The budget proposes a two-year property tax freeze through state rebates to homeowners in local jurisdictions that stay within a 2 percent tax increase limit. It would "One, relieve struggling homeowners and two, to incentivize consolidation and shared services," the governor maintained.

The state’s 10,500 local jurisdictions lead to some of the highest property taxes in the country, Cuomo said, "It can’t be that everyone has to do everything in every government. It can’t be. It can be easier. It can be more politically advantageous, but it can’t be that there are not economies of scale. Find a way to save 1% of the levy per year for three years."

The Democratic governor's proposal kicks off months of negotiations in which he and state lawmakers will try reach a final budget deal by the start of the state fiscal year April 1.
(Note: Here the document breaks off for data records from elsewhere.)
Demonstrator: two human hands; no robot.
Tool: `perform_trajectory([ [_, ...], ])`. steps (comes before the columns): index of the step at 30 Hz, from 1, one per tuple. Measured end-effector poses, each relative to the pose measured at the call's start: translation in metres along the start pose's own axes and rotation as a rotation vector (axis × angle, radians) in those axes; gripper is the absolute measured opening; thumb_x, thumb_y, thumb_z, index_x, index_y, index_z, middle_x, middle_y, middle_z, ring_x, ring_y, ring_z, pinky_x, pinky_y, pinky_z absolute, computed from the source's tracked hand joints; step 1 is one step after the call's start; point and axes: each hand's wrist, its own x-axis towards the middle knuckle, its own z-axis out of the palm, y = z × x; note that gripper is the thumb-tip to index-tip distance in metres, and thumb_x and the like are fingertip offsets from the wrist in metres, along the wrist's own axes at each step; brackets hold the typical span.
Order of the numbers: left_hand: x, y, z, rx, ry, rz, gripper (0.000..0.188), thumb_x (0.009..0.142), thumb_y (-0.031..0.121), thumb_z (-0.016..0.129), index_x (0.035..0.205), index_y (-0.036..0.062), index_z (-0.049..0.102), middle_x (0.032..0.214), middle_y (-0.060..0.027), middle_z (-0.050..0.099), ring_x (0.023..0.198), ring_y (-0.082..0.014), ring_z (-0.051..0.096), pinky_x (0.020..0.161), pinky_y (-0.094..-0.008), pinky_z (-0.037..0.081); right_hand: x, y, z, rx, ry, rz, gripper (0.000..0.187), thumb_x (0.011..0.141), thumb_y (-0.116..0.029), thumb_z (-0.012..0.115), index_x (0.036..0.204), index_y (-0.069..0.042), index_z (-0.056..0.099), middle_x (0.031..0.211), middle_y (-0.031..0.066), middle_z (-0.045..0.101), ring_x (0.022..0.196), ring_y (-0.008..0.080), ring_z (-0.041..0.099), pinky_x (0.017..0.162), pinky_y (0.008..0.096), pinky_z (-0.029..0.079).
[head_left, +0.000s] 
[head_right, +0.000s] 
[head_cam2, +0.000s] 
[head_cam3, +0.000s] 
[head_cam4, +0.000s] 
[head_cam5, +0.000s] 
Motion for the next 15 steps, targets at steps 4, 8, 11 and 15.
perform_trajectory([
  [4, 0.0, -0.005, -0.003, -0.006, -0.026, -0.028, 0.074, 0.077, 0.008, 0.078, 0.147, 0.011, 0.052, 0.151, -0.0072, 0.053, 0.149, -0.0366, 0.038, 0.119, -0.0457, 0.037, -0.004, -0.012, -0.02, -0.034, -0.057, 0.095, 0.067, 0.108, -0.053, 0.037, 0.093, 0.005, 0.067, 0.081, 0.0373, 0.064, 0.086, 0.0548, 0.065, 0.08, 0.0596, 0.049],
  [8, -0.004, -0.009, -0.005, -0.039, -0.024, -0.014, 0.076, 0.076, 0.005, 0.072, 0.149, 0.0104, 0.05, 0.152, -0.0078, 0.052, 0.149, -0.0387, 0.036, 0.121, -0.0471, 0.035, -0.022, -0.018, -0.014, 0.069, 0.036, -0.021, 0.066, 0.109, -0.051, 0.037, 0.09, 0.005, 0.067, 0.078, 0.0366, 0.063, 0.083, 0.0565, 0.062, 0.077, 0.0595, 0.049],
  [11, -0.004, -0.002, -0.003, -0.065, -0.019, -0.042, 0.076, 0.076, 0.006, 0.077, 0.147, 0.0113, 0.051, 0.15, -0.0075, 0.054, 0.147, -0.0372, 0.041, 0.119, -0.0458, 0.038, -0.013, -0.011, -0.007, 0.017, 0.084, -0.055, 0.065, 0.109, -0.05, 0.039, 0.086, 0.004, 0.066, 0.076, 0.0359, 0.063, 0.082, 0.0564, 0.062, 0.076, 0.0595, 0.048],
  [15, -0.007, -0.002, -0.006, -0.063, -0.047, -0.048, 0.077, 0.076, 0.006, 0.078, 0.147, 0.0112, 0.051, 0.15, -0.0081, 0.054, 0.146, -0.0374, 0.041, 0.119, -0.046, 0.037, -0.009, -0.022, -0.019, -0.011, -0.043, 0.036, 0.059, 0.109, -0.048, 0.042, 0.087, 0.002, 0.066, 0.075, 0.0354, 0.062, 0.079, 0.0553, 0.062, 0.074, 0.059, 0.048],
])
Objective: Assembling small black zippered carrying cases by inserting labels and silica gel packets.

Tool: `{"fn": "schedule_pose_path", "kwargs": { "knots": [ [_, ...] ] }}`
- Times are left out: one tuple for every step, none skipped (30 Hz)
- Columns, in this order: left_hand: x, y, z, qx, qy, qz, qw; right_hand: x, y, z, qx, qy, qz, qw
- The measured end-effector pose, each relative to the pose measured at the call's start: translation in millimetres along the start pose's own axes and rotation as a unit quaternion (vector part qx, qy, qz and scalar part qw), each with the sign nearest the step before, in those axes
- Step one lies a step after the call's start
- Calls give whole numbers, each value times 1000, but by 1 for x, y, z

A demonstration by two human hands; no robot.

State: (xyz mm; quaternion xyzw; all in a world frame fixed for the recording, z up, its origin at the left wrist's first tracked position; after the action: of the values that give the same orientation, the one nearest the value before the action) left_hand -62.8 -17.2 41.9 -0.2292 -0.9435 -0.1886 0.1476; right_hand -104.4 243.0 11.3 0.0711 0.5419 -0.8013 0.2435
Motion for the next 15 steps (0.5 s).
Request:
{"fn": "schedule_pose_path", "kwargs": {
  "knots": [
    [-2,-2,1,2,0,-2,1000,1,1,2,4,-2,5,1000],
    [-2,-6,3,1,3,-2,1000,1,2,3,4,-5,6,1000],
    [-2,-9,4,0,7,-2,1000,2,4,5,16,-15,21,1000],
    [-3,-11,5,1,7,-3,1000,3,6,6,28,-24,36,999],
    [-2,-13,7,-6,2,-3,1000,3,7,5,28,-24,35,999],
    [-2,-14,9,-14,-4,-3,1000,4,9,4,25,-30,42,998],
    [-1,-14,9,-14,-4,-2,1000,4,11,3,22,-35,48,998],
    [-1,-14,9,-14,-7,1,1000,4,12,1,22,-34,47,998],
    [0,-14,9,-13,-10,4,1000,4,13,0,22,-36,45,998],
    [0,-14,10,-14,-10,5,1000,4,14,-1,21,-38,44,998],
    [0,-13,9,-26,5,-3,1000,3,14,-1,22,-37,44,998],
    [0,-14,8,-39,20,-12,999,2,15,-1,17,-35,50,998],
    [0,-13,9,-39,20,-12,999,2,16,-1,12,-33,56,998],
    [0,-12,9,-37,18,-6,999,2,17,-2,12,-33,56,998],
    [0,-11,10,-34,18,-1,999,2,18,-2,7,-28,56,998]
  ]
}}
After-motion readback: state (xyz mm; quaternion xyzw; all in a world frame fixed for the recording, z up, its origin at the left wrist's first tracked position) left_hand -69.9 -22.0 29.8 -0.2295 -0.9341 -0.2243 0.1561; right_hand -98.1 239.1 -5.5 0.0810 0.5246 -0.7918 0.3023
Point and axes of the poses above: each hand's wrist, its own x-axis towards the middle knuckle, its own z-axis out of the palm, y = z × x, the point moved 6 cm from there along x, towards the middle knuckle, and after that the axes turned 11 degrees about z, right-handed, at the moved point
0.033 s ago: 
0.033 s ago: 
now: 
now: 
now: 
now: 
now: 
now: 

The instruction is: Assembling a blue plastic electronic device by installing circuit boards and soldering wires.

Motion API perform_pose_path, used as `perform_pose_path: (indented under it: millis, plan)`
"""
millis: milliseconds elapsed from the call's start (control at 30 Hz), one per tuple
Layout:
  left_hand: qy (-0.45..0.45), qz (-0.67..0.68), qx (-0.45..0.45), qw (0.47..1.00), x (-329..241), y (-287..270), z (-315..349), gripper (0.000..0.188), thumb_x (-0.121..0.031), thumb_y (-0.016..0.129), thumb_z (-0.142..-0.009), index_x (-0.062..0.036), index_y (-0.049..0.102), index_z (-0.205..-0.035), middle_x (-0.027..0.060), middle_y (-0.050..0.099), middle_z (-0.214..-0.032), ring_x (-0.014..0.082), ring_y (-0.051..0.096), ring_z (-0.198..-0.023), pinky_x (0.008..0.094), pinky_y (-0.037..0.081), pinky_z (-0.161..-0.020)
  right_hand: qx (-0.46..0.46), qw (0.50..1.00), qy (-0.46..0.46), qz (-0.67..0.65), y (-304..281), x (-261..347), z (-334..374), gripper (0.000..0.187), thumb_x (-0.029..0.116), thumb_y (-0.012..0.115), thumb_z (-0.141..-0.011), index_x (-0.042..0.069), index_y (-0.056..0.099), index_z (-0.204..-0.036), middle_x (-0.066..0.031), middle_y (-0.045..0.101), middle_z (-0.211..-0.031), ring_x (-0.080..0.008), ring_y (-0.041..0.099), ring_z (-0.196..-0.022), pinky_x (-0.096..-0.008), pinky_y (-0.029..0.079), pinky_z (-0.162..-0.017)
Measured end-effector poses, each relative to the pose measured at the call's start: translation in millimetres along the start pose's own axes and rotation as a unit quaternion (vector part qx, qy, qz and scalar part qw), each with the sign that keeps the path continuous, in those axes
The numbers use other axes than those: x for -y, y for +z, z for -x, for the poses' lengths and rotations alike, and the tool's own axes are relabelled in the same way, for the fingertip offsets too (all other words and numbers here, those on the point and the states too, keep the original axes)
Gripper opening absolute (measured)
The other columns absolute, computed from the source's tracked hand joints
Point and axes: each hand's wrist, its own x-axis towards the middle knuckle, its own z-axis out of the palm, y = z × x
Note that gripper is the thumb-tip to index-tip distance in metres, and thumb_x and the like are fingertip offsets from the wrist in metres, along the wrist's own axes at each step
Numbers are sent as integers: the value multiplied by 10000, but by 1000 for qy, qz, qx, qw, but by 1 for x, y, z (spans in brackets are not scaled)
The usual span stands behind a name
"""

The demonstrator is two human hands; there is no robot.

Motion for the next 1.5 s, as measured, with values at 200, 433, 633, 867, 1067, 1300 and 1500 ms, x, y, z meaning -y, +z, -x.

Yesterday Cuomo gave lawmakers a bit of a pep talk. The last three years of on-time budgets, he said—turning a $10 billion deficit into what’s he’s calling a surplus—are rebuilding a sense of pride in New York.

"You go to the North Country that felt abandoned and isolated. They weren’t even part of New York. They weren’t even relating to Albany. And it is a different feel. It’s not just that we passed three budgets. And it’s not just that when you look at the statistics you turned the state around. You turned around the feeling. You turned around the energy. You turned around the culture," said Cuomo during his address.